Print the data below exactly, but only the lines from the one containing "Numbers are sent" down to the one containing "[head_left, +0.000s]", inclusive.

** DATA PROVIDED follows **

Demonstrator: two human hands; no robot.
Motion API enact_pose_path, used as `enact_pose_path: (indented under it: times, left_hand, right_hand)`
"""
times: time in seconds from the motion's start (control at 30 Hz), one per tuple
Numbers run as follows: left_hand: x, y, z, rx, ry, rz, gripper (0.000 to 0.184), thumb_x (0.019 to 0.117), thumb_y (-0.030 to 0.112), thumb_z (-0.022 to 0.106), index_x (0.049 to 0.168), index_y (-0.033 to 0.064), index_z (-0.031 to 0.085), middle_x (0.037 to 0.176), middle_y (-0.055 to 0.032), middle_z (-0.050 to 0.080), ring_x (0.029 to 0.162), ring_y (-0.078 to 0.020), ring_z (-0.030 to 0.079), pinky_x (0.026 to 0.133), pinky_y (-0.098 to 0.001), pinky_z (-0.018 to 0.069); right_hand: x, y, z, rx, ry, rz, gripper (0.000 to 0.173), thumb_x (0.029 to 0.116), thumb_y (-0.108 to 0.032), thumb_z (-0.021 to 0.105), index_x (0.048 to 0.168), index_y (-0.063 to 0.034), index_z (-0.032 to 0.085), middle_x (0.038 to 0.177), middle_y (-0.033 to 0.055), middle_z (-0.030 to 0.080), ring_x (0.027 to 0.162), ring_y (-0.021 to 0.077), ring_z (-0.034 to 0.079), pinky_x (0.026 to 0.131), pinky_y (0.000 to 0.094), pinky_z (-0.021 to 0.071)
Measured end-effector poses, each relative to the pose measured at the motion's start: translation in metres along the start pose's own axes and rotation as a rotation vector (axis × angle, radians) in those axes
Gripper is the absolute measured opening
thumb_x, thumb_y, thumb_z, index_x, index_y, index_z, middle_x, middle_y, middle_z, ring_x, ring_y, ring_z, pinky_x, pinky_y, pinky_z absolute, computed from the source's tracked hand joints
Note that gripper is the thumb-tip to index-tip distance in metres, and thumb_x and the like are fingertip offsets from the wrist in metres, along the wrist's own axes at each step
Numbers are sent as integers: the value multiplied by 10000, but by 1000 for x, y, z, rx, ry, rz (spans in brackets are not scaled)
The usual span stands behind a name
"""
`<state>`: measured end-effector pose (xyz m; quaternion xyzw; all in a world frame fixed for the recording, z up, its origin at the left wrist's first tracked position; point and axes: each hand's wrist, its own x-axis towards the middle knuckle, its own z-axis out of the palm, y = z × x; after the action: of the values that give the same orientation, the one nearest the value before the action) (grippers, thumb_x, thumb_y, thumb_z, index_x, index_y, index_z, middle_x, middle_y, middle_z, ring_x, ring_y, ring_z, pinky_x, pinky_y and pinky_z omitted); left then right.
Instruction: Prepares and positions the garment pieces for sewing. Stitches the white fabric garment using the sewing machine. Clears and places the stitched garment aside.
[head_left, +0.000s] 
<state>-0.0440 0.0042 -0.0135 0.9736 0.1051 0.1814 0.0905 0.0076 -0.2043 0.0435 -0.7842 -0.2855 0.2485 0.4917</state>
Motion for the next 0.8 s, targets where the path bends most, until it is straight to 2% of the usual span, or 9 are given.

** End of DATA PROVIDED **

**ANSWER FOR THIS EXERCISE**.
Numbers are sent as integers: the value multiplied by 10000, but by 1000 for x, y, z, rx, ry, rz (spans in brackets are not scaled)
The usual span stands behind a name
"""
`<state>`: measured end-effector pose (xyz m; quaternion xyzw; all in a world frame fixed for the recording, z up, its origin at the left wrist's first tracked position; point and axes: each hand's wrist, its own x-axis towards the middle knuckle, its own z-axis out of the palm, y = z × x; after the action: of the values that give the same orientation, the one nearest the value before the action) (grippers, thumb_x, thumb_y, thumb_z, index_x, index_y, index_z, middle_x, middle_y, middle_z, ring_x, ring_y, ring_z, pinky_x, pinky_y and pinky_z omitted); left then right.
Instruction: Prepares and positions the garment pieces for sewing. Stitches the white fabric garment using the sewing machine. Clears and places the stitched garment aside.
[head_left, +0.000s] 

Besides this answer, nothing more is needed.